Anxiety in Patients with Kidney Disease

The exact prevalence of anxiety disorders in HD patients is unclear, but estimates have ranged from approximately 12% to 52% in various studies (12). The wide disparity in range likely reflects differences in the screening methods for anxiety disorders used by the investigators and the different patient populations which were sampled. Cukor et al. (2) found that 45.7% of the 70 randomly selected HD patients in a single dialysis center in Brooklyn, NY, met criteria for an anxiety disorder. A semistructured clinical interview (SCID-IV) was used to determine diagnosis. The most common anxiety disorders in this patient population included specific phobias and panic disorders (with or without agoraphobia). Patients who met criteria for an anxiety disorder had lower perception of quality of life measured by the Kidney Disease Quality of Life–Short Form, compared with those without anxiety disorders. The authors concluded that the “intrusiveness of ESRD into multiple life domains, as well as its substantial daily demands, have a substantial impact on the psyche of patients and explain the greater than expected rates of anxiety.”

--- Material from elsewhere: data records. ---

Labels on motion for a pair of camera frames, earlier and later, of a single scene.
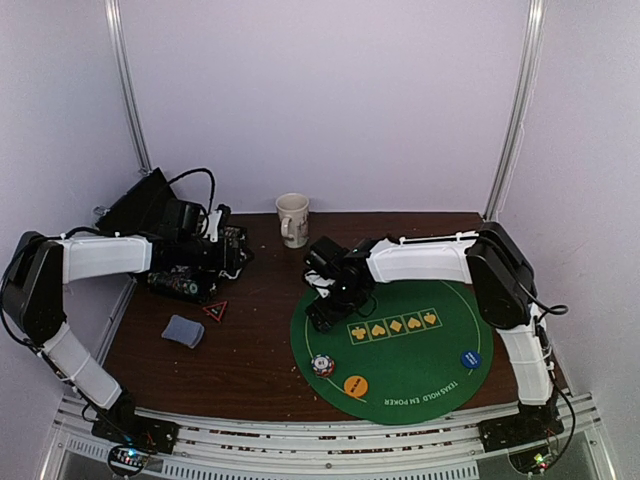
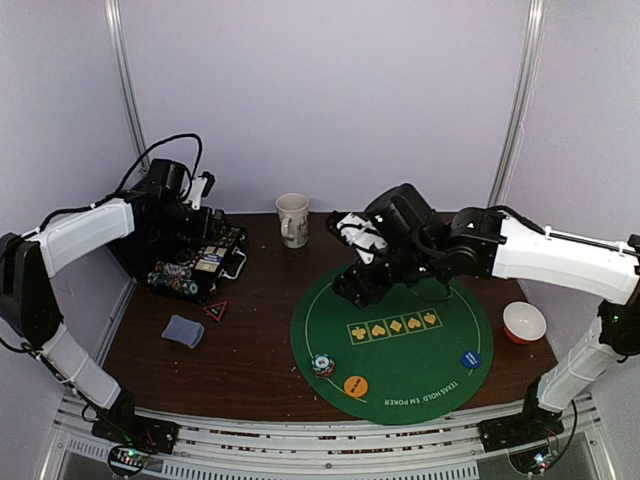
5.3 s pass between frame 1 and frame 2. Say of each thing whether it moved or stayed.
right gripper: moved
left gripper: moved
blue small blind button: stayed
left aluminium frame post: stayed
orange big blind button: stayed
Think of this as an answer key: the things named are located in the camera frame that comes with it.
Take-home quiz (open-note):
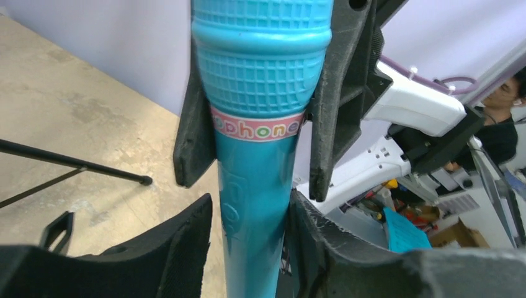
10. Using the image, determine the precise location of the black microphone desk stand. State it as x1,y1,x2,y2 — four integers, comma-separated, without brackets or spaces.
39,211,74,255

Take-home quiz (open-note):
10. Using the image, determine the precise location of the black folding music stand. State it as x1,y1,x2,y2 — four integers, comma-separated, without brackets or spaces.
1,139,153,208

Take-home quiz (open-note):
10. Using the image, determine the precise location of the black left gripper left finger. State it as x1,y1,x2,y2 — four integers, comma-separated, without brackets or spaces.
1,194,213,298

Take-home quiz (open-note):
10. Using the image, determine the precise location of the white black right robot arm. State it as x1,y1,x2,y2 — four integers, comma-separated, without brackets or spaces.
173,1,482,215

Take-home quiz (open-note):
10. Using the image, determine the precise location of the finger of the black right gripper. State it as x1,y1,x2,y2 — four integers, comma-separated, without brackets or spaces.
172,42,216,188
308,1,391,202

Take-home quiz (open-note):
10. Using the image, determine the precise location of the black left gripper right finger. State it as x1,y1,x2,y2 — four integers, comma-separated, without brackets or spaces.
286,191,525,297

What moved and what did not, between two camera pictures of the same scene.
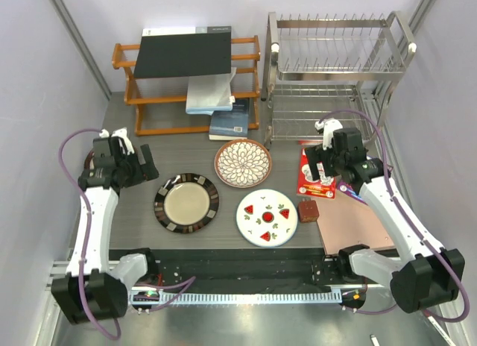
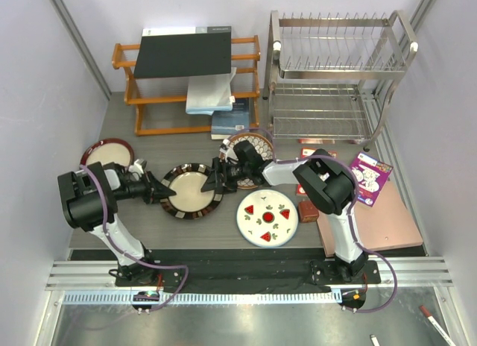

It is important to consider anxiety disorders when evaluating the psychosocial status of ESRD patients. Anxiety disorders are consistently associated with ESRD patients’ perception of quality of life, measured by a variety of scales, including the Kidney Disease Quality of Life–Short Form, the MOS SF-36, and the Health Related Quality of Life Scale (13,1315) (Figure 1). Perception of quality of life has been associated with clinical outcomes of HD, including patients’ behavioral adherence, nutritional status, and mortality (1618). Cukor et al. (3) found that compared with HD patients with depressive disorders, HD patients diagnosed with anxiety disorders have improved quality of life. However, compared with patients without psychiatric diagnoses, patients with anxiety disorders report lower quality of life.

Clinical Vignette 2

Mr. B is a 28-year-old man with ESRD secondary to hypertension, treated with HD for 2 years. He has secondary hyperparathyroidism and anemia. He was discharged from the Army 3 years ago after service in Afghanistan. There is a family history of ESRD in a grandfather, his mother, and a sibling. He has a long history of marijuana use for many years, dating back to the age of 12. He is scheduled for HD on Monday, Wednesday, and Friday at 6 am for 4 hours per treatment. His dialysis access has been revised several times due to episodes of clotting and nonfunction. He has been scheduled and rescheduled for vein mapping and AV fistula placement several times but is often a “No Call, No Show” for those appointments.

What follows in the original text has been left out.